A word is an anagram of another if you can rearrange its characters to produce the second word. Here we’ll write multiple increasingly more efficient functions that given two strings determines if they are anagrams of each other.
[00:00] Here, we have a requirement to determine if two strings are anagrams of each other. For example, earth and heart are anagrams. Silent and listen are anagrams. However, foo and bar are not. We will start by creating a function called R anagrams. It'll take two strings, s1 and s2, and will return a Boolean based on s1 and s2.
[00:25] If you try to follow the given definition for an anagram, that is that the arrangement of the characters should match, we could do that by creating a loop over all the permutations of string s1, and for each permutation, if it is equal to the second string, then the two strings are an anagram, and we return "true."
[00:48] Otherwise, after the loop, we simply return false because the strings are not an anagram. Although such an implementation would work, in this case, the complexity of the algorithm will be equal to the possible permutations of s1, so of an order of n!, where n is the number of characters in the string.
[01:09] If you read into the requirements, you can realize that instead of doing actual rearrangements, you simply need to check if they have exactly the same characters. One quick way of checking the equality between two sets of characters in strings is simply to break the strings into their characters, sort them, and then join them again.
[01:30] We do the same for the second string. Finally, we check if the strings are equal. If these sorted character strings are equal, then the original strings were anagrams. The complexity in this case would be driven by the sort function, which is of the order n log(n). We can do better.
[01:55] A better way to make sure that the strings have the same characters is simply to use a hash map that counts the characters between the two strings, and makes sure that this count per character is the same between the strings.
[02:09] We start by creating a map to track this character count. We initialize it to a map with string keys and number values. We go ahead and iterate through all the characters in string1.

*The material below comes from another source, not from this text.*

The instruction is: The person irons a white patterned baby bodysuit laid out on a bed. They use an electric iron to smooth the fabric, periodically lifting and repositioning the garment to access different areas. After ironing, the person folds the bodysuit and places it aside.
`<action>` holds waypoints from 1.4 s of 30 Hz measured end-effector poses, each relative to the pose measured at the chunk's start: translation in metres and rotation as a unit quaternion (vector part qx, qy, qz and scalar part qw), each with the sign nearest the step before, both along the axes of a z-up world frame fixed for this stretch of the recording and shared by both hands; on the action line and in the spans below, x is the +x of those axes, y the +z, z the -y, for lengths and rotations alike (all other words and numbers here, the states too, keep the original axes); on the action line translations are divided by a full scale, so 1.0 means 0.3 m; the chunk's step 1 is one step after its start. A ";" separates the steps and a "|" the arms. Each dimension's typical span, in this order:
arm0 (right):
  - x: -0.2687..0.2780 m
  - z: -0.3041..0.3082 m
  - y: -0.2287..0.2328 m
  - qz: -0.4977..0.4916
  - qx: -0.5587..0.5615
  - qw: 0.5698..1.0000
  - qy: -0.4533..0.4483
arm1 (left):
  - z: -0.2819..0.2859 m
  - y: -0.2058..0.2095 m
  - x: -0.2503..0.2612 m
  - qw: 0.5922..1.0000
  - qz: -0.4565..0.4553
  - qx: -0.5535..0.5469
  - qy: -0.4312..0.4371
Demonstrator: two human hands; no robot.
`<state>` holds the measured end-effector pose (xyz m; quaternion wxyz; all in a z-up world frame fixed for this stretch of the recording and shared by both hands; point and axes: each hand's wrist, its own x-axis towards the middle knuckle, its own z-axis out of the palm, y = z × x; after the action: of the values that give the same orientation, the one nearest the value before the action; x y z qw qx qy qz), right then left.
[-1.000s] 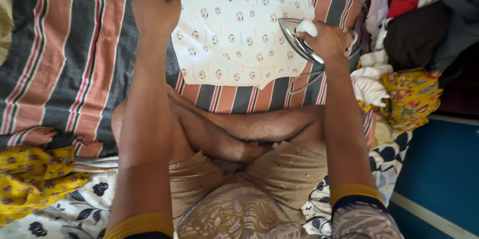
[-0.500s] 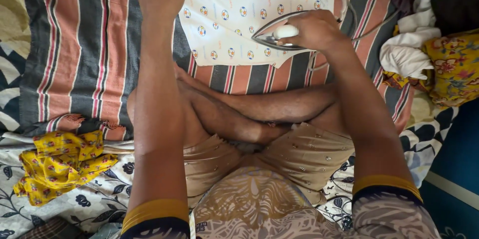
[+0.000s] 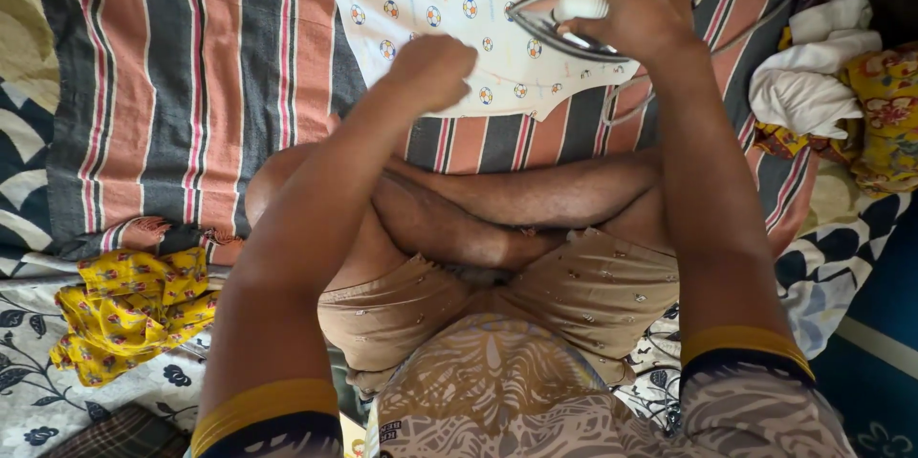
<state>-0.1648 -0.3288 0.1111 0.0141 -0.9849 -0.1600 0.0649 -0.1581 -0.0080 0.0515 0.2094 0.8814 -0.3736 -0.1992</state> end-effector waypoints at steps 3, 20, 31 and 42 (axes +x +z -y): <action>0.000 0.035 -0.004 0.029 0.009 0.999 -0.010 | 0.067 -0.034 -0.058 0.996 0.033 0.040 -0.072; 0.016 -0.001 -0.003 0.032 -0.038 0.999 0.017 | 0.099 -0.069 -0.109 0.988 0.111 -0.005 -0.110; -0.018 -0.065 0.012 -0.040 0.024 0.998 0.031 | 0.103 -0.091 -0.123 0.987 0.106 -0.007 -0.124; -0.010 -0.067 0.014 -0.039 0.020 0.999 0.032 | 0.115 -0.063 -0.081 0.987 -0.009 0.129 -0.092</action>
<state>-0.1677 -0.3087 0.1154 0.0379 -0.9756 -0.1916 0.1001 -0.1825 -0.0424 0.0326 0.0779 0.8611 -0.4224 -0.2722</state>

[02:25] For each character in string1, we set the character count for this character. We get the previous value for this character. If there was no previous value, we will initialize it to 0Finally, we increment it to 1.
[02:44] We repeat the process for the second string, iterating through all of its characters. For each character, if there's not already a key in the character count for this character, then the strings are definitely not anagrams, and we can immediately return false. Otherwise, we simply decrement the count for this particular character.
[03:16] Finally, we loop through all the values in the character count map and ensure that every value is zero. This ensures that we saw an equal number of character counts in string1 during incrementing and string2 during decrementing.
[03:35] Since we are simply looping through the characters in the two strings and doing a constant amount of work in each iteration, the time complexity of this version is of order n, where n is the number of characters in the strings.